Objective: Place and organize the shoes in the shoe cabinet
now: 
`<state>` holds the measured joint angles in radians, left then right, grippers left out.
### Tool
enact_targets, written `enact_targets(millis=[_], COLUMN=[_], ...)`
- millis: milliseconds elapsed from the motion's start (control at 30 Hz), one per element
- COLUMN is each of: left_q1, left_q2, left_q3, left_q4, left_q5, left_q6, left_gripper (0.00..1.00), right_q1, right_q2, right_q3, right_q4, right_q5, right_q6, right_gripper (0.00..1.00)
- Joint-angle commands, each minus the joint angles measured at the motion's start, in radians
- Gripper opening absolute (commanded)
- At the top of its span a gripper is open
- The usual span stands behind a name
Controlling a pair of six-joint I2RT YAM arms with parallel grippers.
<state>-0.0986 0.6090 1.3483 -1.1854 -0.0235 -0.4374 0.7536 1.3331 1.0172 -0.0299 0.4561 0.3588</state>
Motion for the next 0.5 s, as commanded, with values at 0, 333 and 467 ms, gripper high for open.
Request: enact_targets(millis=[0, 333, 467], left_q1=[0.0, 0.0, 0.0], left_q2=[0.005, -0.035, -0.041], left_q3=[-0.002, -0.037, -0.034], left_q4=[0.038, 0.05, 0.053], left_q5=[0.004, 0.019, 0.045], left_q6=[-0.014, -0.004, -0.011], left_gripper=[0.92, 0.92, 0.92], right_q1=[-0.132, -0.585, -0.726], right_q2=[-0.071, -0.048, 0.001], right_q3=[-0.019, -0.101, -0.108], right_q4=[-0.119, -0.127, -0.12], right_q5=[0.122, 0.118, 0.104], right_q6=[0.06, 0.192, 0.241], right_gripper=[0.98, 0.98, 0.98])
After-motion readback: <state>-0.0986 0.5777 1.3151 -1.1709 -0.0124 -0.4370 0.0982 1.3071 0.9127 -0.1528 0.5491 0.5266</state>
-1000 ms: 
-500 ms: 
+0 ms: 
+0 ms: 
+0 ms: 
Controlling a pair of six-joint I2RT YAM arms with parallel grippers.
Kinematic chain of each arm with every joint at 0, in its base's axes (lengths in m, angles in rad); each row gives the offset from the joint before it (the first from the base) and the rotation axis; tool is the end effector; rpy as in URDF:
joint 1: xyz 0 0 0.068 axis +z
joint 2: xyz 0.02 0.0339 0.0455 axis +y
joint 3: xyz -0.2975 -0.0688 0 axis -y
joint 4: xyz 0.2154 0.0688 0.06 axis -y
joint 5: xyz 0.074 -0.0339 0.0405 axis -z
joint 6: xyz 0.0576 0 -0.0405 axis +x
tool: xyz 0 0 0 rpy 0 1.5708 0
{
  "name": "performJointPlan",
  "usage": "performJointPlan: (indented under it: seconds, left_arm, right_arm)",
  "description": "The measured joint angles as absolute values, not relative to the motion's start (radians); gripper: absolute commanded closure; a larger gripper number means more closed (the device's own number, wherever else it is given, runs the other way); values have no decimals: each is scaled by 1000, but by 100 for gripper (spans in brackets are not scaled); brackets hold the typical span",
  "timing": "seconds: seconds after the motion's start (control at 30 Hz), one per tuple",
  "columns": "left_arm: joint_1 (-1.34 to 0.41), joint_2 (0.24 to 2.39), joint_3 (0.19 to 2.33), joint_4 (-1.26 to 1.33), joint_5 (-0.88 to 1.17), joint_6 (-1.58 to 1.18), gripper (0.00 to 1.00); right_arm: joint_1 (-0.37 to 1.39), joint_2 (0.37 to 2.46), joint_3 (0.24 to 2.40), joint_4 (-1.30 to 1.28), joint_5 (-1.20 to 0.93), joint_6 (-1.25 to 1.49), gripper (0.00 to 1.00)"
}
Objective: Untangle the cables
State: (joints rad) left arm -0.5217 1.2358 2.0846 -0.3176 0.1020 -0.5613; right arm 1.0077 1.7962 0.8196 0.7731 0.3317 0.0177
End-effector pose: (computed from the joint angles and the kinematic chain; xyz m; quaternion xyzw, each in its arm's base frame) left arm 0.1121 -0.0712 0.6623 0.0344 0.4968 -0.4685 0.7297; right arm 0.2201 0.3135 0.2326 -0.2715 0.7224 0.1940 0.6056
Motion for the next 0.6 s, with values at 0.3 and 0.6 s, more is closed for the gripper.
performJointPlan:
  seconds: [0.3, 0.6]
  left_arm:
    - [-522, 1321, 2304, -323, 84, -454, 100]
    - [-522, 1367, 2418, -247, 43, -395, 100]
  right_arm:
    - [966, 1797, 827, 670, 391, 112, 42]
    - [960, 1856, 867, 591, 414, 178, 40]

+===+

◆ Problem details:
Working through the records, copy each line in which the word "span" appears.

◆ Exercise answer:
- At the top of its span a gripper is open
- The usual span stands behind a name
  "description": "The measured joint angles as absolute values, not relative to the motion's start (radians); gripper: absolute commanded closure; a larger gripper number means more closed (the device's own number, wherever else it is given, runs the other way); values have no decimals: each is scaled by 1000, but by 100 for gripper (spans in brackets are not scaled); brackets hold the typical span",

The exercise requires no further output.